On Anderson Cooper’s CNN show last night, Ellison responded to Bachmann’s latest salvo, saying her accusations were “simply scare-mongering” and compared her quest to root out Muslim Brotherhood infiltrators to Sen. Joe McCarthy’s infamous witch-hunt for Communist agents. Ellison went on::
COOPER: You asked for a full accounting of the evidence these members of Congress were using to make their claims. You got a 16- page letter back. Does their evidence hold up?
ELLISON: No, it’s 16 pages worth of nothing. It’s 16 pages worth of repeated false allegations. Just regurgitated nonsense. And, you know, it doesn’t — 16 pages doesn’t take nothing and turn it into something. It’s still nothing…

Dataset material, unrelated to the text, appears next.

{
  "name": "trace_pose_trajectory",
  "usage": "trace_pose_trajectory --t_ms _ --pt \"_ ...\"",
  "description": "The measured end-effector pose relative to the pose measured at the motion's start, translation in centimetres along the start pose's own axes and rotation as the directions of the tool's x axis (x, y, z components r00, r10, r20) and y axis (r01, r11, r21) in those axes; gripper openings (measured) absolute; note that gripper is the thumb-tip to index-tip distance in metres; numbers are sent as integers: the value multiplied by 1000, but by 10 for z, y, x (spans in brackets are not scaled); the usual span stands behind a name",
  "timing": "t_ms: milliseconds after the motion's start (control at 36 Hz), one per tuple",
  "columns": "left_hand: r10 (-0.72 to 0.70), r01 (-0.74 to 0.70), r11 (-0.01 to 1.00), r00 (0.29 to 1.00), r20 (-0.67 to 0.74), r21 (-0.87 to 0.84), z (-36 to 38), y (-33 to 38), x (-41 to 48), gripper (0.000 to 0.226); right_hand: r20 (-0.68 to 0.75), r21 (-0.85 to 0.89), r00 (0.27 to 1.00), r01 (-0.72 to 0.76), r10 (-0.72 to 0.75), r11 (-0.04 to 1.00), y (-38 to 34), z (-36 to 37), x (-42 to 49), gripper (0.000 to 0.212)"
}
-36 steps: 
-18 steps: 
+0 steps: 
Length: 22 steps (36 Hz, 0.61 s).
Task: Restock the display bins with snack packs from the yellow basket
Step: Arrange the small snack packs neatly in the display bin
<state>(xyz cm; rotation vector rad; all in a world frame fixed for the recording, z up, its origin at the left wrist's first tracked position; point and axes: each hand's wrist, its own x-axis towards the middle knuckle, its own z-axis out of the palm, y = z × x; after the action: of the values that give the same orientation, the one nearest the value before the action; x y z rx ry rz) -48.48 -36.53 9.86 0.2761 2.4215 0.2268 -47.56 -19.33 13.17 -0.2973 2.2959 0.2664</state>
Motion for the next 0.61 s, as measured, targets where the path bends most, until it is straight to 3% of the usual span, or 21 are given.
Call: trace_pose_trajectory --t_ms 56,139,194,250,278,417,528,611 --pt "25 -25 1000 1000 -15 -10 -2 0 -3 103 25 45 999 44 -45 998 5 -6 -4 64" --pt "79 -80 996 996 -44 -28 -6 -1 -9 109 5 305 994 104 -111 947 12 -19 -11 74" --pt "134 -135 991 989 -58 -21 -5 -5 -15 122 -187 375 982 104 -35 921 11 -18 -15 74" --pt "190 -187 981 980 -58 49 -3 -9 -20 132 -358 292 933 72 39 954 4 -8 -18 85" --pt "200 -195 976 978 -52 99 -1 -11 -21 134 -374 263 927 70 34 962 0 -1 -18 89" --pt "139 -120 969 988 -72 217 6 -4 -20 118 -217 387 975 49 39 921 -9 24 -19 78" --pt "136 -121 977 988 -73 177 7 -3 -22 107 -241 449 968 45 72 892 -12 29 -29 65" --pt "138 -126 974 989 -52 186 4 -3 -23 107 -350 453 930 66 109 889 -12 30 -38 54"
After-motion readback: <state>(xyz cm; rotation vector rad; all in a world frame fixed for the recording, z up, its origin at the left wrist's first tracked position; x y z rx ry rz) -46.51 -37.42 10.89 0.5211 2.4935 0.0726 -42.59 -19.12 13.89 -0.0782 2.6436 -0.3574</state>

COOPER: Have you seen any evidence of “deep penetration” — that was the words that Congressman Bachmann used — “deep penetration” by the Muslim Brotherhood into the security apparatus of the United States?
ELLISON: No, it’s not true. It doesn’t exist. It’s a phantom.

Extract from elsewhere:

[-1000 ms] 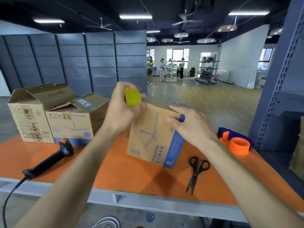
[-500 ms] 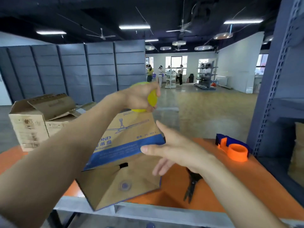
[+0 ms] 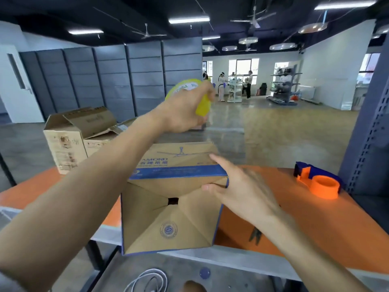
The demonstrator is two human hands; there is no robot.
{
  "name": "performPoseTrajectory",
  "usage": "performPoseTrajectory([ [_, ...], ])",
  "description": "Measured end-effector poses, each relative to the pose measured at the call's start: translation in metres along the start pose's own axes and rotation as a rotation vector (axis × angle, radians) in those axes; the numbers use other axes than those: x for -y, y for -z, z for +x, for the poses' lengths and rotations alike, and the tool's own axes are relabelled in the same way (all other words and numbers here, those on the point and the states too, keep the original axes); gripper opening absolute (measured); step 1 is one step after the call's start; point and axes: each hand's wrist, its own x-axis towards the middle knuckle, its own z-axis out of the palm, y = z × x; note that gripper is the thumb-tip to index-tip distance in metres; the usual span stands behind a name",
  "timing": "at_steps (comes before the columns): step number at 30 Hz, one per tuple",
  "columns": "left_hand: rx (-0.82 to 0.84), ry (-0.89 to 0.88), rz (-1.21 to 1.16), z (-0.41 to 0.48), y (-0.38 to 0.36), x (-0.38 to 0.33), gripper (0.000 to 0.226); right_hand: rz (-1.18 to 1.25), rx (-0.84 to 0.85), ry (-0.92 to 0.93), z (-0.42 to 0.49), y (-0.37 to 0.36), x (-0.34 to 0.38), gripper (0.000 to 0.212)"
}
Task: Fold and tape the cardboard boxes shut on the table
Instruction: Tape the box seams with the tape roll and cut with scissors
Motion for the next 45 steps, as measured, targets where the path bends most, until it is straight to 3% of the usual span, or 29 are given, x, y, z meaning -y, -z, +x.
performPoseTrajectory([
  [4,-0.208,0.144,0.292,-0.049,0.014,0.028,0.043,-0.205,-0.101,-0.010,-0.009,-0.008,0.013,0.078],
  [10,-0.452,0.318,0.408,-0.120,0.008,0.062,0.031,-0.103,-0.102,0.013,-0.009,-0.016,0.036,0.068],
  [11,-0.457,0.350,0.404,-0.127,0.003,0.068,0.025,-0.050,-0.097,0.001,-0.007,-0.016,0.036,0.067],
  [14,-0.452,0.447,0.367,-0.136,-0.016,0.079,0.034,0.206,-0.152,-0.059,0.005,-0.016,0.029,0.053],
  [16,-0.474,0.448,0.349,-0.136,-0.025,0.080,0.038,0.253,-0.174,-0.083,0.021,-0.017,0.019,0.045],
  [18,-0.499,0.418,0.337,-0.132,-0.030,0.081,0.043,0.302,-0.100,-0.115,0.038,-0.017,0.009,0.042],
  [21,-0.509,0.390,0.283,-0.124,-0.033,0.084,0.040,0.464,0.072,-0.144,0.053,-0.016,-0.001,0.056],
  [23,-0.498,0.405,0.238,-0.117,-0.034,0.086,0.040,0.492,0.116,-0.122,0.057,-0.016,-0.005,0.061],
  [26,-0.499,0.415,0.214,-0.110,-0.039,0.085,0.042,0.516,0.104,-0.106,0.061,-0.016,-0.012,0.052],
  [34,-0.608,0.502,0.404,-0.129,-0.041,0.084,0.035,0.556,0.083,-0.095,0.071,-0.022,-0.020,0.042],
  [39,-0.627,0.553,0.186,-0.124,-0.049,0.083,0.032,0.449,-0.032,-0.151,0.069,-0.029,-0.012,0.044],
  [45,-0.532,0.536,-0.171,-0.084,-0.064,0.074,0.034,0.202,-0.181,-0.129,0.055,-0.018,-0.012,0.076],
])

Watch the whole interview here:
Cooper also related a statement from Abedin’s office responding to Bachmann’s allegations:
They are nothing but vicious and disgusting lies that have no place in reasonable political discourse. And anyone who traffics in them should be ashamed of themselves.
Bachmann denied the clearly implied charge that Abedin worked on behalf of the Muslim Brotherhood. But in her first letter to the State Department, she named Abedin’s torturous and distant family connections to the group and said, “Her position affords her routine access to the Secretary and to policy-making.” She added, in the next sentence, that the Obama adminisrtation has “taken actions recently that have been enormously favorable to the Muslim Brotherhood and its interests.”

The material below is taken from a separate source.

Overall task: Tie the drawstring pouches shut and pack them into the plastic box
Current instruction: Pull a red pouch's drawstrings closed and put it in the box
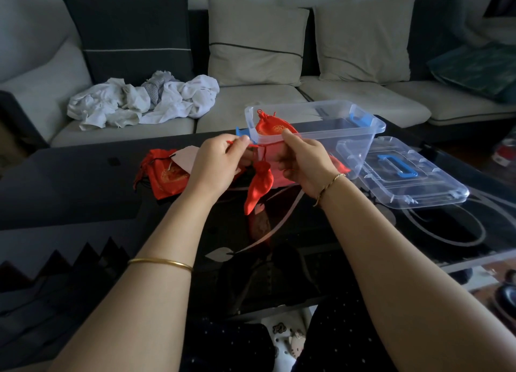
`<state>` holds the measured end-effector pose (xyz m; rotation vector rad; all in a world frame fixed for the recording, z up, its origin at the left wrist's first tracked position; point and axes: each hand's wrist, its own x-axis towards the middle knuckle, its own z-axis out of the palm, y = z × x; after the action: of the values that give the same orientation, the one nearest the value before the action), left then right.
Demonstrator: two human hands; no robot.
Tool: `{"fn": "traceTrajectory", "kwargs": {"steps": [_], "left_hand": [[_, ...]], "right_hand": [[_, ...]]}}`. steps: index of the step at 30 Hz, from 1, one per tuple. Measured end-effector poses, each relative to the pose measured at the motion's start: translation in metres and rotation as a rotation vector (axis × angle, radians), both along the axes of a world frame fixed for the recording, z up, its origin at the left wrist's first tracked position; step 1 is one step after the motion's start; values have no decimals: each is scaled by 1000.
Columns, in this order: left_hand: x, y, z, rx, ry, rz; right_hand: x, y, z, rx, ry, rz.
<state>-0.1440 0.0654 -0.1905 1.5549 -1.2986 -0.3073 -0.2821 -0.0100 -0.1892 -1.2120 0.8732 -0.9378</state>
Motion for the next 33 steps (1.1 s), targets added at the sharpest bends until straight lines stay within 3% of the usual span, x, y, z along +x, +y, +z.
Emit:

Responding to Ellison, Bachmann denied she was accusing Abedin directly and said her concern was simply about the security clearance process. She wrote that family members are already examined as “potentially disqualifying conditions for obtaining security clearance, which undoubtably Ms. Abedin had to obtain to function in her position.” In other words, the process she’s concerned about is already in place, but not to her liking, leaving one with little else to assume but that she is indeed making sordid implications about Abedin. Ellison called this “the worst of guilt by association.”